Greetings from the other side of marriage! I am remiss for not writing to you last week, but I was overwhelmed with the responsibilities of my impending nuptials. I was married to Molly R. Gutman–now Molly R. Webb–on June 18th at approximately 18:00 PST. It was a wonderful party I’m told–even though I remember little of it after the ceremony. I was there for the ceremony entirely, present, aware, attentive to the angles and shadows, following the color of my bride’s irises as they slide from hazel at the rim to a near yellow at the event horizon.
But see here, already I am drifting into other ceremonies. I apologize. I do. It was a happy day. One of the happiest of my life. But friends, I pray that you have few parties thrown in your honor. It is like being at a gala in which you hear rumors of your own attendance, but can find no evidence of it in your experience. You are not your own, even though ostensibly everyone there is at your disposal. It is a monstrous but beautiful thing to not be your own, to be only the rumor of you. My friends, if I never attended another party before the last one thrown in my honor, I will count myself lucky.
Of course, as I wax pseudo-philosophic on my wedding day, I am trying to get to another point entirely–so often the case with me, I’m afraid. Ah, this rambling nature–these out-of-control verbs–untamed even here. I am now, as I write to you, sitting on our hotel balcony in Siem Reap, Cambodia, watching the dawn, a little bit drunk on the morning. My newly minted wife has given me permission to spend a bit of time with you before we head down to breakfast, and begin our tourist free exploration of Angkor Wat. It’s the beginning of monsoon season hear in Southeast Asia, and so the number of visitors is floating somewhere near zero. We saw an old German couple on the river yesterday, and a few Japanese, but few others. My job–and my wife–are allowing me to document our trip, and if you are inclined you can follow its more mundane aspects here.

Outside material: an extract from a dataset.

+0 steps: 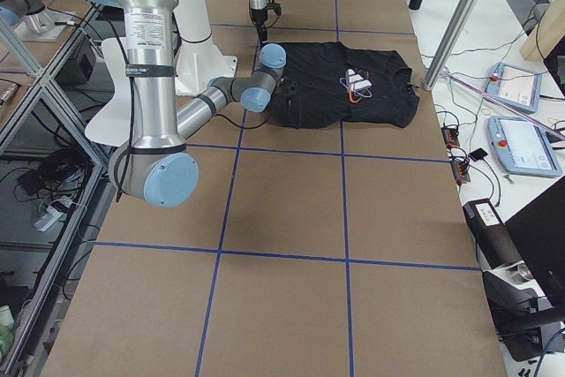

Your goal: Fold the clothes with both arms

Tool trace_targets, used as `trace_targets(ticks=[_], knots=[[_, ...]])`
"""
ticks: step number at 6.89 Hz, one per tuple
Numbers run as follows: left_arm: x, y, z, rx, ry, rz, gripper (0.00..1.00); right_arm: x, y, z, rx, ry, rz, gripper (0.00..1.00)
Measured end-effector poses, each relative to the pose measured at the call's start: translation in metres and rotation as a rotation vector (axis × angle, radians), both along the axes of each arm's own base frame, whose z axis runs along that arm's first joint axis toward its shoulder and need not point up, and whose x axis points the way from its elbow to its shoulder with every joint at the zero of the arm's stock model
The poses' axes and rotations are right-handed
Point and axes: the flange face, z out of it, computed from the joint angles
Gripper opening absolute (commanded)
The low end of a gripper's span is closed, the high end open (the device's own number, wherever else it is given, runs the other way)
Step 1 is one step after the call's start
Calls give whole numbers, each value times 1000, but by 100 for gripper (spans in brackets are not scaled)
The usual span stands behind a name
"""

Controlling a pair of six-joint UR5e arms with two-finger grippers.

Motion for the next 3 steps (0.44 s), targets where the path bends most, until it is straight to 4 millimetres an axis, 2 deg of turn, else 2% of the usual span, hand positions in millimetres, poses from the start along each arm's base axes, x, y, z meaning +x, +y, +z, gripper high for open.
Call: trace_targets(ticks=[3], knots=[[-2, 2, -4, 1, -1, 2, 0, 0, 0, -1, 1, -2, -1, 0]])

What I can’t tell my readers, however, that I can tell you, is how deeply uncomfortable I am voyeuring people’s poverty. That’s what the trip to Kampong Khleang felt like yesterday–a “traditional” village that is kept so, so that tourists can see what a traditional fishing culture looks like. Of course, my discomfort is only compounded by the understanding that my own conspicuous consumption brings me no closer to happiness than subsistence farming. I feel guilt for having so much, and compounded guilt that having so much makes me no happier. Access to medicine and potable water, however, are luxuries I do not second guess, and the few signs I saw describing “fresh water” projects for the indigenous people assuages my discomfort at being fleeced by the locals for trinkets and tours.
My friends, I have never been a comfortable tourist–my narcissism often convinced me that people were concerned about my actions when they were usually not even aware of my existence–but as I’ve gotten older, that self-centeredness has become porous, and I find myself surrounded by people. A little bit tired, often hungry, curious about strangers, confused about tomorrow, and for those who don’t have overmuch, willing to share what is briefly theirs on this too short river trip up the way.
May your days and mine find us surrounded by people with whom to share all that we have and all that we don’t.
I hope you are well, and that you accept this small gratitude for your attention.